When the listing has been read, print it out again in full, word for word.

# DATA SEGMENT
^^^^^^^^^^^^^^^^
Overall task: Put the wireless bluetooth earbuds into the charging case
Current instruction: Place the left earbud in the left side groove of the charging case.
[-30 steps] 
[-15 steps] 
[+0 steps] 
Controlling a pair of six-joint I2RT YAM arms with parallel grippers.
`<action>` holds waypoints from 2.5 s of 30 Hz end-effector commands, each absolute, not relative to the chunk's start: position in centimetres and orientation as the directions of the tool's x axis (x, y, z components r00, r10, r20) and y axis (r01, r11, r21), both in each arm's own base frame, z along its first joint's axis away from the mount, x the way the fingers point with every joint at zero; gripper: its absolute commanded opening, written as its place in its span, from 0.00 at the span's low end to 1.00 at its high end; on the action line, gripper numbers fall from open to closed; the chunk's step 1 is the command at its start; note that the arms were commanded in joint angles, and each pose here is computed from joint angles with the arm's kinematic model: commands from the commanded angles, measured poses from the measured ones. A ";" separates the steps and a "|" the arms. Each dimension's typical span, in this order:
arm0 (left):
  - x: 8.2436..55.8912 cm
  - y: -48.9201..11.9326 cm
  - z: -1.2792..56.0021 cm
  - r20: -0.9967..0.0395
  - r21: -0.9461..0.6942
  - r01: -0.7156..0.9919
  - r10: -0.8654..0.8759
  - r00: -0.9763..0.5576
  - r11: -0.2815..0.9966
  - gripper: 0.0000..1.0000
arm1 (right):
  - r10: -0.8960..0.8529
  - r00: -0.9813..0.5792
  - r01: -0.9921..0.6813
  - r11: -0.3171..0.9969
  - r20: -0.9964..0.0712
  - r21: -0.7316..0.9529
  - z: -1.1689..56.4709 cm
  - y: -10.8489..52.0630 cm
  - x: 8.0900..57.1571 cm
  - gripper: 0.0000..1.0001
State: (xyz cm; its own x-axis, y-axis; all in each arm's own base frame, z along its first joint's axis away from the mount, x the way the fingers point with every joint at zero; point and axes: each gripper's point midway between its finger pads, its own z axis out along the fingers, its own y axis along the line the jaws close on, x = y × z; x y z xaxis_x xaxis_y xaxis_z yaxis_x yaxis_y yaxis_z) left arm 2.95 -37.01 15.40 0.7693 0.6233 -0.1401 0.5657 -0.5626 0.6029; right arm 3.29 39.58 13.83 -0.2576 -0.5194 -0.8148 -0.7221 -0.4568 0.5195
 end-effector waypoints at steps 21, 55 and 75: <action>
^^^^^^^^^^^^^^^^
# FINISHED EXERCISE
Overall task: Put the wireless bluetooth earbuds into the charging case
Current instruction: Place the left earbud in the left side groove of the charging case.
[-30 steps] 
[-15 steps] 
[+0 steps] 
Controlling a pair of six-joint I2RT YAM arms with parallel grippers.
`<action>` holds waypoints from 2.5 s of 30 Hz end-effector commands, each absolute, not relative to the chunk's start: position in centimetres and orientation as the directions of the tool's x axis (x, y, z components r00, r10, r20) and y axis (r01, r11, r21), both in each arm's own base frame, z along its first joint's axis away from the mount, x the way the fingers point with every joint at zero; gripper: its absolute commanded opening, written as its place in its span, from 0.00 at the span's low end to 1.00 at its high end; on the action line, gripper numbers fall from open to closed; the chunk's step 1 is the command at its start; note that the arms were commanded in joint angles, and each pose here is computed from joint angles with the arm's kinematic model: commands from the commanded angles, measured poses from the measured ones. A ";" separates the steps and a "|" the arms. Each dimension's typical span, in this order:
arm0 (left):
  - x: 8.2436..55.8912 cm
  - y: -48.9201..11.9326 cm
  - z: -1.2792..56.0021 cm
  - r20: -0.9967..0.0395
  - r21: -0.9461..0.6942
  - r01: -0.7156..0.9919
  - r10: -0.8654..0.8759
  - r00: -0.9763..0.5576
  - r11: -0.2815..0.9966
  - gripper: 0.0000..1.0000
arm1 (right):
  - r10: -0.8960..0.8529
  - r00: -0.9813..0.5792
  - r01: -0.9921..0.6813
  - r11: -0.3171..0.9969
  - r20: -0.9964..0.0712
  - r21: -0.7316..0.9529
  - z: -1.1689..56.4709 cm
  - y: -10.8489..52.0630 cm
  - x: 8.0900..57.1571 cm
  - gripper: 0.0000..1.0001
State: (xyz cm; its own x-axis, y-axis; all in each arm's own base frame, z along its first joint's axis away from the mount, x the way the fingers point with every joint at zero; point and axes: each gripper's point midway between its finger pads, its own z axis out along the fingers, its own y axis along the line the jaws close on, x = y × z; x y z xaxis_x xaxis_y xaxis_z yaxis_x yaxis_y yaxis_z) left arm 2.95 -37.01 15.40 0.7693 0.6233 -0.1401 0.5657 -0.5626 0.6029; right arm 3.29 39.58 13.83 -0.2576 -0.5194 -0.8148 -0.7221 -0.4568 0.5195
 end-effector waypoints at steps 21, 55 and 75: <action>

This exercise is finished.